### What is expected
Give an unaltered copy of the listing below, minus its pictures.

### Given information
= = = = =

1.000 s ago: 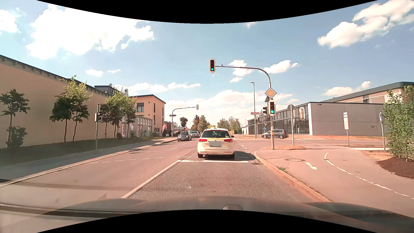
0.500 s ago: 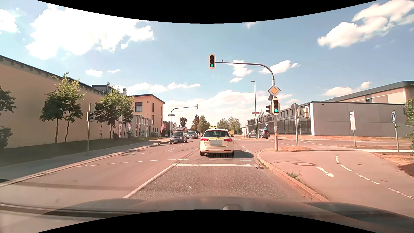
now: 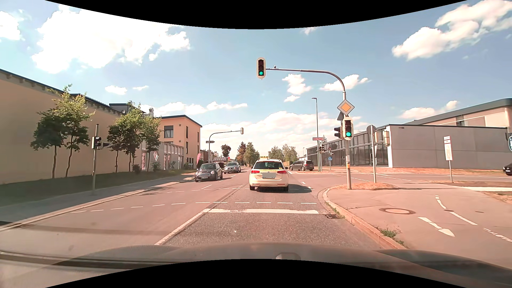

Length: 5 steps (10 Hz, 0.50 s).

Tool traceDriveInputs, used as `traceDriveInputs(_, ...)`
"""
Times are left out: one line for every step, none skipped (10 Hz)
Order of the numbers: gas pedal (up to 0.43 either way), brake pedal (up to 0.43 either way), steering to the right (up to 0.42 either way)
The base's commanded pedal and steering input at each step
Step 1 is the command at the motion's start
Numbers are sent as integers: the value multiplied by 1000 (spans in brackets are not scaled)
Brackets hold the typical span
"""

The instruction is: Follow the waypoints while adhering to traffic rules and regulations

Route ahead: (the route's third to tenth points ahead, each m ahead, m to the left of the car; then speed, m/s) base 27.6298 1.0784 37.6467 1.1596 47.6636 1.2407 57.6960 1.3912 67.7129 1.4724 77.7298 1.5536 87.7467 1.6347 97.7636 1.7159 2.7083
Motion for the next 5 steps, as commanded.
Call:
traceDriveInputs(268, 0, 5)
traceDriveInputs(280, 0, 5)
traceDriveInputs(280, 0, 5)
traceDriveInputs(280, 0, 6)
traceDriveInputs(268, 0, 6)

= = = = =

### Output
1.000 s ago: 
0.500 s ago: 
now: 

Length: 5 steps (10 Hz, 0.50 s).

Tool traceDriveInputs, used as `traceDriveInputs(_, ...)`
"""
Times are left out: one line for every step, none skipped (10 Hz)
Order of the numbers: gas pedal (up to 0.43 either way), brake pedal (up to 0.43 either way), steering to the right (up to 0.42 either way)
The base's commanded pedal and steering input at each step
Step 1 is the command at the motion's start
Numbers are sent as integers: the value multiplied by 1000 (spans in brackets are not scaled)
Brackets hold the typical span
"""

The instruction is: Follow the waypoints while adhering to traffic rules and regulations

Route ahead: (the route's third to tenth points ahead, each m ahead, m to the left of the car; then speed, m/s) base 27.6298 1.0784 37.6467 1.1596 47.6636 1.2407 57.6960 1.3912 67.7129 1.4724 77.7298 1.5536 87.7467 1.6347 97.7636 1.7159 2.7083
Motion for the next 5 steps, as commanded.
Call:
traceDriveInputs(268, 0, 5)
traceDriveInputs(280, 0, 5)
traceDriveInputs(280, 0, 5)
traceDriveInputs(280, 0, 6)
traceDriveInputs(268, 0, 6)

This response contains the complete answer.